Recreate the entire listing that appears below, exactly.

**** DATA SHOWN

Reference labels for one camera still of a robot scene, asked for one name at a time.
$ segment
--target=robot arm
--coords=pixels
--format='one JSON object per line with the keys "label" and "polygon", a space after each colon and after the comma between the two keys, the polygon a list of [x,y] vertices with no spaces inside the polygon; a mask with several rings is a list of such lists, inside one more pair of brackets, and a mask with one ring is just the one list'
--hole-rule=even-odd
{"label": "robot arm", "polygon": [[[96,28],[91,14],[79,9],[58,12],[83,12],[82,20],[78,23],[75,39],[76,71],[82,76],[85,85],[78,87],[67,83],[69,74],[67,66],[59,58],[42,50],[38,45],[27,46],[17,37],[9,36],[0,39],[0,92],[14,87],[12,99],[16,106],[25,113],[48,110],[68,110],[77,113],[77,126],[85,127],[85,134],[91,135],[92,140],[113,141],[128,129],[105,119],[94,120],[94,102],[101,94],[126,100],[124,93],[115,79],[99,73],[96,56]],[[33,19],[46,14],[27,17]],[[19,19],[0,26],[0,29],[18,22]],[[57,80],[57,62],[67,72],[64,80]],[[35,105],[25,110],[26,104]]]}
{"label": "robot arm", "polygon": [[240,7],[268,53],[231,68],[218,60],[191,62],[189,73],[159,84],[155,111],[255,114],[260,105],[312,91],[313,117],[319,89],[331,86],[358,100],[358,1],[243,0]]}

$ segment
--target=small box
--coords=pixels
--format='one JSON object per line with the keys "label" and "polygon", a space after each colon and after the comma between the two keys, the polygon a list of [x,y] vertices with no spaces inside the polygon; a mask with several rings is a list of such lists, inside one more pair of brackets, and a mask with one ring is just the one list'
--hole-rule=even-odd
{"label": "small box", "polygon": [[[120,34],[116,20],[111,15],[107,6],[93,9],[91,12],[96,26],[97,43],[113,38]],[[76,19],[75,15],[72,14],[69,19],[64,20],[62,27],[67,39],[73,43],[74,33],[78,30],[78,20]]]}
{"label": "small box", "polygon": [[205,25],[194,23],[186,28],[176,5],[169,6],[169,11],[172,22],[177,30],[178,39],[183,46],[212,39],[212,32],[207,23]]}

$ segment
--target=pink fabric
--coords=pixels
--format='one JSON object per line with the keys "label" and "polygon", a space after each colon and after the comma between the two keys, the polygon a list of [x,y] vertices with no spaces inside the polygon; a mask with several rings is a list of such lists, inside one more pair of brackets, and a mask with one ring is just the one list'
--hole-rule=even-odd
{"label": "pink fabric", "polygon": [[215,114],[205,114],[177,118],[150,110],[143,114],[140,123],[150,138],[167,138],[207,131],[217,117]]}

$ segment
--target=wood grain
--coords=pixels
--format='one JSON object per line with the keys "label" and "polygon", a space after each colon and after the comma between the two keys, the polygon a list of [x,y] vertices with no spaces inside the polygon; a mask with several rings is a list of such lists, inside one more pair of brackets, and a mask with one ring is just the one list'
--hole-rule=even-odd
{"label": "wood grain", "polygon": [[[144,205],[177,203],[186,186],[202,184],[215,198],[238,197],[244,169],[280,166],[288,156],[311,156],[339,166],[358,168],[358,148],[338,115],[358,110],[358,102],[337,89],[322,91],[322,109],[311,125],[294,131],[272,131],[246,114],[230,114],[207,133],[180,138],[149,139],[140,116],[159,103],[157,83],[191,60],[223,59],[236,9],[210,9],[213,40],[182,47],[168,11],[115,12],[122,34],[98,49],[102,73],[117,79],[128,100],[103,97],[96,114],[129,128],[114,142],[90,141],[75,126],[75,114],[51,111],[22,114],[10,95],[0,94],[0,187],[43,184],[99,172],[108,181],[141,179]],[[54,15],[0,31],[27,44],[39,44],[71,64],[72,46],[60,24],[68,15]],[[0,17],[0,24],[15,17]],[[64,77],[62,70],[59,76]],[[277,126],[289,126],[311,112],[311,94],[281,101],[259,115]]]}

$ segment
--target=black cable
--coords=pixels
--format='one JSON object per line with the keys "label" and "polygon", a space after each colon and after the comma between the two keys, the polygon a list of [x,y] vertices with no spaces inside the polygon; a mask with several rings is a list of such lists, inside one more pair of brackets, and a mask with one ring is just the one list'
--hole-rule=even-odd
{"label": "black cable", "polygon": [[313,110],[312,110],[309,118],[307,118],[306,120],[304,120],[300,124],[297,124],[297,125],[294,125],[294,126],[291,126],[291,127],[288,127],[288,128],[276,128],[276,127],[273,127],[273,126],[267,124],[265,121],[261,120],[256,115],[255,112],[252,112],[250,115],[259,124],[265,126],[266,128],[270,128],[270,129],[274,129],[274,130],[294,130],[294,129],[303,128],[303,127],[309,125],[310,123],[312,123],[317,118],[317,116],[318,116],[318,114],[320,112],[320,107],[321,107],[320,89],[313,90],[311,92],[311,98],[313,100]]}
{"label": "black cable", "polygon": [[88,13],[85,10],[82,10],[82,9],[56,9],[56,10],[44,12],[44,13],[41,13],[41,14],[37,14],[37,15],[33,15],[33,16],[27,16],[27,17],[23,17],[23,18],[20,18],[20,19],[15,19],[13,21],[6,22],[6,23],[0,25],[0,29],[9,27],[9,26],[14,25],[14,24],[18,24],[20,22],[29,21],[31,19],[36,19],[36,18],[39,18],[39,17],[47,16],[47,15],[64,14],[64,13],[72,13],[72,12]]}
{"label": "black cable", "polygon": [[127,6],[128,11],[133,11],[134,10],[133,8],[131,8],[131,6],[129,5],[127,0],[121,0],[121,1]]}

********

● ANSWER BOX
Reference labels for one camera still of a robot scene, asked for one name at a time.
$ segment
--target=robot arm
--coords=pixels
--format='one JSON object per line with the keys "label" and "polygon", a space after each colon and after the comma between the two keys, the polygon a list of [x,y] vertices with no spaces inside the polygon; a mask with several rings is a list of such lists, inside one more pair of brackets, and a mask with one ring is just the one list'
--hole-rule=even-odd
{"label": "robot arm", "polygon": [[[96,28],[91,14],[79,9],[58,12],[83,12],[82,20],[78,23],[75,39],[76,71],[82,76],[85,85],[78,87],[67,83],[69,74],[67,66],[59,58],[42,50],[38,45],[27,46],[17,37],[9,36],[0,39],[0,92],[14,87],[12,99],[16,106],[25,113],[48,110],[68,110],[77,113],[77,126],[85,127],[85,134],[91,135],[92,140],[113,141],[128,129],[105,119],[94,120],[94,102],[101,94],[126,100],[124,93],[115,79],[99,73],[96,56]],[[33,19],[46,14],[27,17]],[[19,19],[0,26],[0,29],[18,22]],[[57,80],[57,62],[67,72],[64,80]],[[35,105],[25,110],[26,104]]]}
{"label": "robot arm", "polygon": [[240,7],[268,53],[231,68],[218,60],[191,62],[189,73],[159,84],[155,111],[255,114],[260,105],[312,91],[313,117],[319,89],[331,86],[358,100],[358,1],[243,0]]}

$ segment
--target=small box
--coords=pixels
--format='one JSON object per line with the keys "label" and "polygon", a space after each colon and after the comma between the two keys, the polygon a list of [x,y] vertices with no spaces inside the polygon; a mask with several rings is a list of such lists, inside one more pair of brackets, and a mask with one ring is just the one list'
--hole-rule=even-odd
{"label": "small box", "polygon": [[[120,34],[116,20],[111,15],[107,6],[93,9],[91,12],[96,26],[97,43],[113,38]],[[76,19],[75,15],[72,14],[69,19],[64,20],[62,27],[67,39],[73,43],[74,33],[78,30],[78,20]]]}
{"label": "small box", "polygon": [[205,25],[194,23],[186,28],[176,5],[169,6],[169,11],[172,22],[177,30],[178,39],[183,46],[212,39],[212,32],[207,23]]}

$ segment
--target=pink fabric
--coords=pixels
--format='one JSON object per line with the keys "label" and "polygon", a space after each colon and after the comma between the two keys, the polygon a list of [x,y] vertices with no spaces inside the polygon; a mask with several rings is a list of such lists, inside one more pair of brackets, and a mask with one ring is just the one list'
--hole-rule=even-odd
{"label": "pink fabric", "polygon": [[215,114],[205,114],[177,118],[150,110],[143,114],[140,123],[150,138],[167,138],[207,131],[217,117]]}

$ segment
--target=wood grain
--coords=pixels
--format='one JSON object per line with the keys "label" and "polygon", a space after each colon and after the comma between the two keys, the polygon a list of [x,y] vertices with no spaces inside the polygon; a mask with several rings is a list of such lists, inside one more pair of brackets, and a mask with one ring is just the one list'
--hole-rule=even-odd
{"label": "wood grain", "polygon": [[[144,205],[177,203],[186,186],[202,184],[215,198],[238,197],[244,169],[280,166],[288,156],[311,156],[339,166],[358,168],[358,148],[338,115],[358,110],[358,102],[337,89],[322,91],[322,109],[311,125],[294,131],[272,131],[246,114],[230,114],[207,133],[180,138],[149,139],[140,116],[159,103],[157,83],[191,60],[223,59],[236,9],[210,9],[213,40],[182,47],[168,11],[115,12],[122,34],[98,49],[102,73],[117,79],[128,100],[103,97],[96,114],[129,128],[114,142],[90,141],[75,126],[75,114],[51,111],[22,114],[10,95],[0,94],[0,187],[43,184],[99,172],[108,181],[141,179]],[[54,15],[0,31],[27,44],[39,44],[71,64],[72,46],[60,24],[68,15]],[[0,17],[0,24],[15,17]],[[64,77],[62,70],[59,76]],[[277,126],[289,126],[311,112],[311,94],[281,101],[259,115]]]}

$ segment
--target=black cable
--coords=pixels
--format='one JSON object per line with the keys "label" and "polygon", a space after each colon and after the comma between the two keys, the polygon a list of [x,y] vertices with no spaces inside the polygon; a mask with several rings is a list of such lists, inside one more pair of brackets, and a mask with one ring is just the one list'
--hole-rule=even-odd
{"label": "black cable", "polygon": [[313,110],[312,110],[309,118],[307,118],[306,120],[304,120],[300,124],[297,124],[297,125],[294,125],[294,126],[291,126],[291,127],[288,127],[288,128],[276,128],[276,127],[273,127],[273,126],[267,124],[265,121],[261,120],[256,115],[255,112],[252,112],[250,115],[259,124],[265,126],[266,128],[270,128],[270,129],[274,129],[274,130],[294,130],[294,129],[303,128],[303,127],[309,125],[310,123],[312,123],[317,118],[317,116],[318,116],[318,114],[320,112],[320,107],[321,107],[320,89],[313,90],[311,92],[311,98],[313,100]]}
{"label": "black cable", "polygon": [[88,13],[85,10],[82,10],[82,9],[56,9],[56,10],[44,12],[44,13],[41,13],[41,14],[37,14],[37,15],[33,15],[33,16],[27,16],[27,17],[23,17],[23,18],[20,18],[20,19],[15,19],[13,21],[6,22],[6,23],[0,25],[0,29],[9,27],[9,26],[14,25],[14,24],[18,24],[20,22],[29,21],[31,19],[36,19],[36,18],[39,18],[39,17],[47,16],[47,15],[64,14],[64,13],[72,13],[72,12]]}
{"label": "black cable", "polygon": [[127,6],[128,11],[133,11],[134,10],[133,8],[131,8],[131,6],[129,5],[127,0],[121,0],[121,1]]}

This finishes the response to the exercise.